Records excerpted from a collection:

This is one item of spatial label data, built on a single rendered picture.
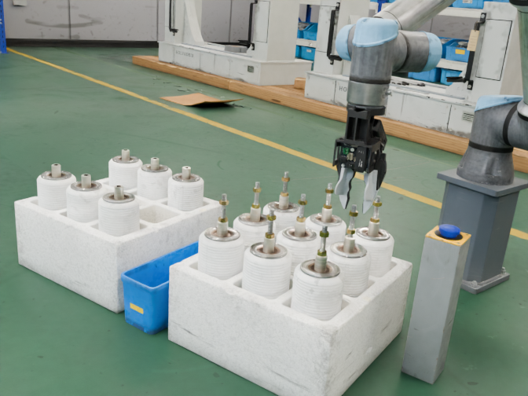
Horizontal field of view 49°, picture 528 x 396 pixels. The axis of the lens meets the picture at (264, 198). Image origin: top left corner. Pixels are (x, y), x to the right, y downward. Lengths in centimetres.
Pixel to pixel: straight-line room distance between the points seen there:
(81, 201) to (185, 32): 443
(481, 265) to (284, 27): 333
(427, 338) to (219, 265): 45
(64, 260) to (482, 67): 253
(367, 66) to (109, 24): 693
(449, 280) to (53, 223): 93
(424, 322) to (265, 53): 363
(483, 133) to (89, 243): 104
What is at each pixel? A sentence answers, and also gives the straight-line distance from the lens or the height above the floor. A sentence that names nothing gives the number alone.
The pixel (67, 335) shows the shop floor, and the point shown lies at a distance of 136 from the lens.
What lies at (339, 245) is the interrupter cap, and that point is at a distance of 120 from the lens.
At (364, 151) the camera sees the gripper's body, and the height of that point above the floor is 48.
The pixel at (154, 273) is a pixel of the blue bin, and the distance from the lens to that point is 141.
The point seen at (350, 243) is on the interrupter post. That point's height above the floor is 27.
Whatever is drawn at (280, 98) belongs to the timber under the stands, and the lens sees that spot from 428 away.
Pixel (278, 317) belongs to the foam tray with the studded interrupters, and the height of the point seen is 17.
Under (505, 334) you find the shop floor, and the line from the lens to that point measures 155.
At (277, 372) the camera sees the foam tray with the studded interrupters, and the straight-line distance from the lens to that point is 115.
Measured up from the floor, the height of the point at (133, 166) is 24.
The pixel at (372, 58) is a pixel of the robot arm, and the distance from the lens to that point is 105.
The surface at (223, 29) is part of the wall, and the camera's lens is 875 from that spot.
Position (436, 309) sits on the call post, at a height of 17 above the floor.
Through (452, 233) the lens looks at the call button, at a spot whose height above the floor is 33.
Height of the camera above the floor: 72
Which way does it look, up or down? 19 degrees down
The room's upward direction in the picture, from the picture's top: 4 degrees clockwise

● **Required work**:
Produce an exact copy of each line from the one holding "Under (505, 334)" through the last line of the records, both included, and nothing more.

● **Task response**:
Under (505, 334) you find the shop floor, and the line from the lens to that point measures 155.
At (277, 372) the camera sees the foam tray with the studded interrupters, and the straight-line distance from the lens to that point is 115.
Measured up from the floor, the height of the point at (133, 166) is 24.
The pixel at (372, 58) is a pixel of the robot arm, and the distance from the lens to that point is 105.
The surface at (223, 29) is part of the wall, and the camera's lens is 875 from that spot.
Position (436, 309) sits on the call post, at a height of 17 above the floor.
Through (452, 233) the lens looks at the call button, at a spot whose height above the floor is 33.
Height of the camera above the floor: 72
Which way does it look, up or down? 19 degrees down
The room's upward direction in the picture, from the picture's top: 4 degrees clockwise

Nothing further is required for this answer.